EXERCISE:
Please give the number of lines in the listing that include the word "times", with no other words.

SUPPLIED RECORDS:
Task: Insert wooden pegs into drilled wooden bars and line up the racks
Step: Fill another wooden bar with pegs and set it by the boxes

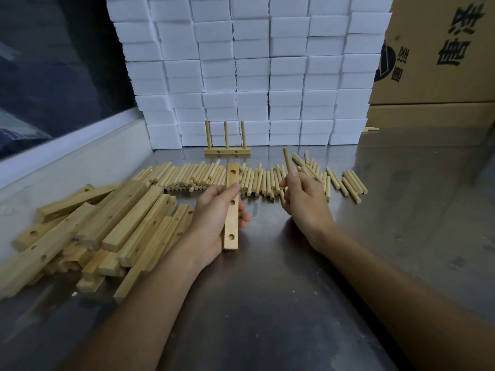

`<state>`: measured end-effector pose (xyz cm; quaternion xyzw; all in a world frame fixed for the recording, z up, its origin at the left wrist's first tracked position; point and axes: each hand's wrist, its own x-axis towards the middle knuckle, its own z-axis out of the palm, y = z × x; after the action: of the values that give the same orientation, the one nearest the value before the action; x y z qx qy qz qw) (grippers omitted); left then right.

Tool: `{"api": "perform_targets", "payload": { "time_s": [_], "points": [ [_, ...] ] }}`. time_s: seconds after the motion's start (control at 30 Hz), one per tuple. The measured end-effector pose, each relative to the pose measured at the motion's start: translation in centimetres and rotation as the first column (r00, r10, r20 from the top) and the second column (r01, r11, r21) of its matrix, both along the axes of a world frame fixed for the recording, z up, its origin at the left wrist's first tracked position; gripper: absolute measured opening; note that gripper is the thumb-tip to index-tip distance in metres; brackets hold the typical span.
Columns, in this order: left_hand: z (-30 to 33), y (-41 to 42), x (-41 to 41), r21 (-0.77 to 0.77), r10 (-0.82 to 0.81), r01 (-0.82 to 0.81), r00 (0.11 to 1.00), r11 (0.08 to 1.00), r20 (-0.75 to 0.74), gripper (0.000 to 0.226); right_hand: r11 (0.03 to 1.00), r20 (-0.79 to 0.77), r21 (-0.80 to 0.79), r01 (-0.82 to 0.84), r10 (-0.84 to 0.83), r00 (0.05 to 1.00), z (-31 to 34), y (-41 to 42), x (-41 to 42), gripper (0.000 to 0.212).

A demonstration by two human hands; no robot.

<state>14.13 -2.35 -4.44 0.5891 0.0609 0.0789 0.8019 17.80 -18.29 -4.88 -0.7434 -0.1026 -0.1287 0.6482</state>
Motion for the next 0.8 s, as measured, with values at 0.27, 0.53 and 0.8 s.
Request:
{"api": "perform_targets", "payload": {
  "time_s": [0.27, 0.53, 0.8],
  "points": [
    [-0.3, 0.0, 0.2, 0.151, 0.027, -0.044, 0.993, 0.988, 0.115, 0.021, 0.996, 0.237, -0.087, 0.002, 0.019, 0.971, -0.3, 0.0, -0.3, 0.015],
    [-0.6, 0.1, 0.3, 0.252, 0.043, -0.098, 0.976, 0.963, 0.215, 0.032, 0.952, 0.504, -0.297, 0.079, 0.085, 0.860, -0.1, 0.4, -0.9, 0.023],
    [-0.7, 0.5, 0.4, 0.414, 0.092, -0.205, 0.957, 0.887, 0.276, 0.048, 0.878, 0.630, -0.408, 0.251, 0.072, 0.773, 0.4, -0.1, -0.9, 0.021]
  ]
}}
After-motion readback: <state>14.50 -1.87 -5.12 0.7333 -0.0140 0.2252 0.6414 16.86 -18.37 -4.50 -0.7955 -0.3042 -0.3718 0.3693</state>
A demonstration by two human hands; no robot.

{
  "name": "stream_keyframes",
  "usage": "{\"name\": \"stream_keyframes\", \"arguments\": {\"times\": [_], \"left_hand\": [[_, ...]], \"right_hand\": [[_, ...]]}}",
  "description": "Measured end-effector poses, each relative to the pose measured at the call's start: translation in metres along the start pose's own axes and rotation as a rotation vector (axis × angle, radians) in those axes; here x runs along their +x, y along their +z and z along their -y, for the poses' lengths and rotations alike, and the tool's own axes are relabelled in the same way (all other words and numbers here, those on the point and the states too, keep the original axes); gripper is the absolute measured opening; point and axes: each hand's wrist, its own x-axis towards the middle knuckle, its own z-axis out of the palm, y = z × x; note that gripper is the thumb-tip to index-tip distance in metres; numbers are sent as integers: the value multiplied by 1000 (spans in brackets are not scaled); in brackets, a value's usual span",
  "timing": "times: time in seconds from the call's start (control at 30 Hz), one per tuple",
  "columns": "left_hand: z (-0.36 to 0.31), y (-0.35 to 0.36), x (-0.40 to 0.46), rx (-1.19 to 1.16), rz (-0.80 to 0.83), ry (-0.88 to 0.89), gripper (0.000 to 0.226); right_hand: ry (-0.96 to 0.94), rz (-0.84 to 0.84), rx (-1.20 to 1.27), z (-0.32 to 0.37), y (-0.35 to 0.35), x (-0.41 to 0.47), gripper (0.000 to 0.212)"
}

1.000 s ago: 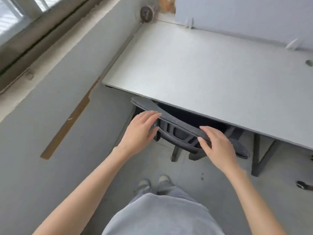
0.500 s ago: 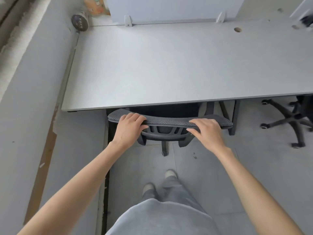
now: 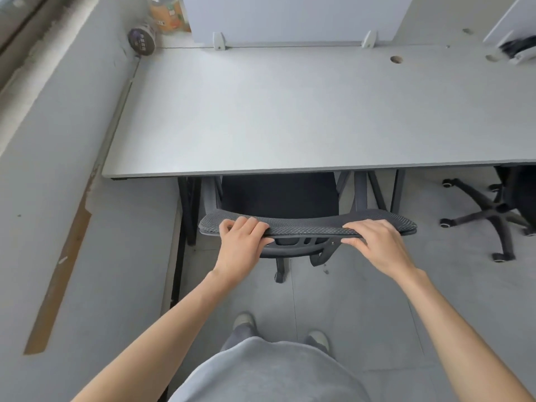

RESPONSE FOR THIS EXERCISE:
2